Without the pictures, set down everything in the listing exactly.

[Start of section]

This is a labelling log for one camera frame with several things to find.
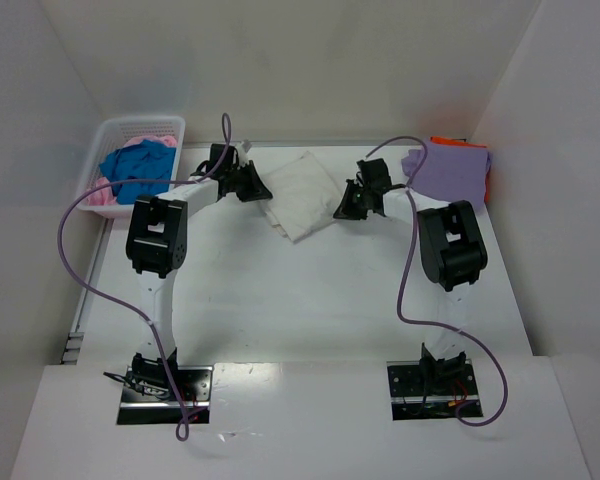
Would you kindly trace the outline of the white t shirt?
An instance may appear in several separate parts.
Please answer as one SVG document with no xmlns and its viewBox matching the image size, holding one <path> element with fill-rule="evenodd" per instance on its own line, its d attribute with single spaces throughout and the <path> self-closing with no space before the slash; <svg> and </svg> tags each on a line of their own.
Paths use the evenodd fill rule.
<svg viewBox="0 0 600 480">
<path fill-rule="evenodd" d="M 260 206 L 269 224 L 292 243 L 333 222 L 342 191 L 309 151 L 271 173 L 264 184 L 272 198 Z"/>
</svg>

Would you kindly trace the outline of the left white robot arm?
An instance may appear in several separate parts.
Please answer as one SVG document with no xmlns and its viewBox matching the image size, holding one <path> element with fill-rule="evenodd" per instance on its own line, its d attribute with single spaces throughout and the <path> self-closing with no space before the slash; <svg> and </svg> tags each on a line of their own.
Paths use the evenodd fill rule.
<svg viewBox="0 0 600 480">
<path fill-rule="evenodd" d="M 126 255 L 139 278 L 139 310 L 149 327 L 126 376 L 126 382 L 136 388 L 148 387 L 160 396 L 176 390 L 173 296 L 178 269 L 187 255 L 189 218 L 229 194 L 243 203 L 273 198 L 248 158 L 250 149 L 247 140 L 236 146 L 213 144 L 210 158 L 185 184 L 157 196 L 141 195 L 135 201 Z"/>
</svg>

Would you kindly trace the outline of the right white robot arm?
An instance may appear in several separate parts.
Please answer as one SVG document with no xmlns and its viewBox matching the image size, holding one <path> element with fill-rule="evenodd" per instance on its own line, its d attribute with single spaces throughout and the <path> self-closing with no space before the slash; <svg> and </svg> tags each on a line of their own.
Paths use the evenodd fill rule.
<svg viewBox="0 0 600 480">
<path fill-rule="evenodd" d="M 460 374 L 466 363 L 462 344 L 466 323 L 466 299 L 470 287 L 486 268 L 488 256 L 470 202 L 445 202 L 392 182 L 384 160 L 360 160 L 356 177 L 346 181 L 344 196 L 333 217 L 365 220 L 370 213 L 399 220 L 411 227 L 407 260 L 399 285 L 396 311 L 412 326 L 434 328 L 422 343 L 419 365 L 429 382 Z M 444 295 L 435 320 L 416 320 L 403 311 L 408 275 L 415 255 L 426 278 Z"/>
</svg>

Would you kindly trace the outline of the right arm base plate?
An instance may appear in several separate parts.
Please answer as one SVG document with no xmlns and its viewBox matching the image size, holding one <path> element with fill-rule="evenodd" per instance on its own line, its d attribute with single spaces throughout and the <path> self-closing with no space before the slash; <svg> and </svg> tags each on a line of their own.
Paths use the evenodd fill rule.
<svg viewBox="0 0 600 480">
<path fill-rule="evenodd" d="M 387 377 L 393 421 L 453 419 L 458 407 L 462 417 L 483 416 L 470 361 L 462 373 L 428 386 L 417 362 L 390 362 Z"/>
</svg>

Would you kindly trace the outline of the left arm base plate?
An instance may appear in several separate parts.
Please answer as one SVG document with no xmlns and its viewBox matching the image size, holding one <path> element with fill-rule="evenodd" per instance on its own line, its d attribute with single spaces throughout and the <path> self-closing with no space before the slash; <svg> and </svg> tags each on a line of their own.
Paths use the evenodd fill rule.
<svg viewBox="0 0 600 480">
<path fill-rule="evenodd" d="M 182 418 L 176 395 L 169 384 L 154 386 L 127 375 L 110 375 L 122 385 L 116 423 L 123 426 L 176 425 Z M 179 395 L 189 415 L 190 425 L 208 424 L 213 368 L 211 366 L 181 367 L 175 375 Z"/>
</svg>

[End of section]

**EXERCISE ANSWER:**
This is a labelling log for one camera frame with several things to find.
Would you kindly trace the outline of the white t shirt?
An instance may appear in several separate parts.
Please answer as one SVG document with no xmlns and its viewBox matching the image size, holding one <path> element with fill-rule="evenodd" per instance on its own line, its d attribute with single spaces throughout and the <path> self-closing with no space before the slash; <svg> and </svg> tags each on a line of their own.
Paths use the evenodd fill rule.
<svg viewBox="0 0 600 480">
<path fill-rule="evenodd" d="M 260 206 L 269 224 L 292 243 L 333 222 L 342 191 L 309 151 L 271 173 L 264 184 L 272 198 Z"/>
</svg>

Would you kindly trace the outline of the left white robot arm?
An instance may appear in several separate parts.
Please answer as one SVG document with no xmlns and its viewBox matching the image size, holding one <path> element with fill-rule="evenodd" per instance on its own line, its d attribute with single spaces throughout and the <path> self-closing with no space before the slash; <svg> and </svg> tags each on a line of their own.
Paths use the evenodd fill rule.
<svg viewBox="0 0 600 480">
<path fill-rule="evenodd" d="M 126 255 L 139 278 L 139 310 L 149 327 L 126 376 L 126 382 L 136 388 L 148 387 L 160 396 L 176 390 L 173 296 L 178 269 L 187 255 L 189 218 L 229 194 L 243 203 L 273 198 L 248 158 L 250 149 L 247 140 L 236 146 L 213 144 L 210 158 L 185 184 L 157 196 L 141 195 L 135 201 Z"/>
</svg>

Would you kindly trace the outline of the right white robot arm?
An instance may appear in several separate parts.
Please answer as one SVG document with no xmlns and its viewBox matching the image size, holding one <path> element with fill-rule="evenodd" per instance on its own line, its d attribute with single spaces throughout and the <path> self-closing with no space before the slash; <svg> and </svg> tags each on a line of their own.
Paths use the evenodd fill rule.
<svg viewBox="0 0 600 480">
<path fill-rule="evenodd" d="M 460 374 L 466 363 L 462 344 L 466 323 L 466 299 L 470 287 L 486 268 L 488 256 L 470 202 L 445 202 L 392 182 L 384 160 L 360 160 L 356 177 L 346 181 L 344 196 L 333 217 L 365 220 L 370 213 L 399 220 L 411 227 L 407 260 L 399 285 L 396 311 L 412 326 L 434 328 L 422 343 L 419 365 L 429 382 Z M 444 295 L 435 320 L 416 320 L 403 311 L 408 275 L 415 255 L 426 278 Z"/>
</svg>

Would you kindly trace the outline of the right arm base plate?
An instance may appear in several separate parts.
Please answer as one SVG document with no xmlns and its viewBox matching the image size, holding one <path> element with fill-rule="evenodd" per instance on its own line, its d attribute with single spaces throughout and the <path> self-closing with no space before the slash; <svg> and </svg> tags each on a line of their own.
Paths use the evenodd fill rule.
<svg viewBox="0 0 600 480">
<path fill-rule="evenodd" d="M 387 377 L 393 421 L 453 419 L 458 407 L 462 417 L 483 416 L 470 361 L 462 373 L 428 386 L 417 362 L 390 362 Z"/>
</svg>

Would you kindly trace the outline of the left arm base plate?
An instance may appear in several separate parts.
Please answer as one SVG document with no xmlns and its viewBox matching the image size, holding one <path> element with fill-rule="evenodd" per instance on its own line, its d attribute with single spaces throughout and the <path> self-closing with no space before the slash; <svg> and </svg> tags each on a line of their own.
Paths use the evenodd fill rule.
<svg viewBox="0 0 600 480">
<path fill-rule="evenodd" d="M 182 418 L 176 395 L 169 384 L 154 386 L 127 375 L 110 375 L 122 385 L 116 423 L 123 426 L 176 425 Z M 179 395 L 189 415 L 190 425 L 208 424 L 213 368 L 211 366 L 181 367 L 175 375 Z"/>
</svg>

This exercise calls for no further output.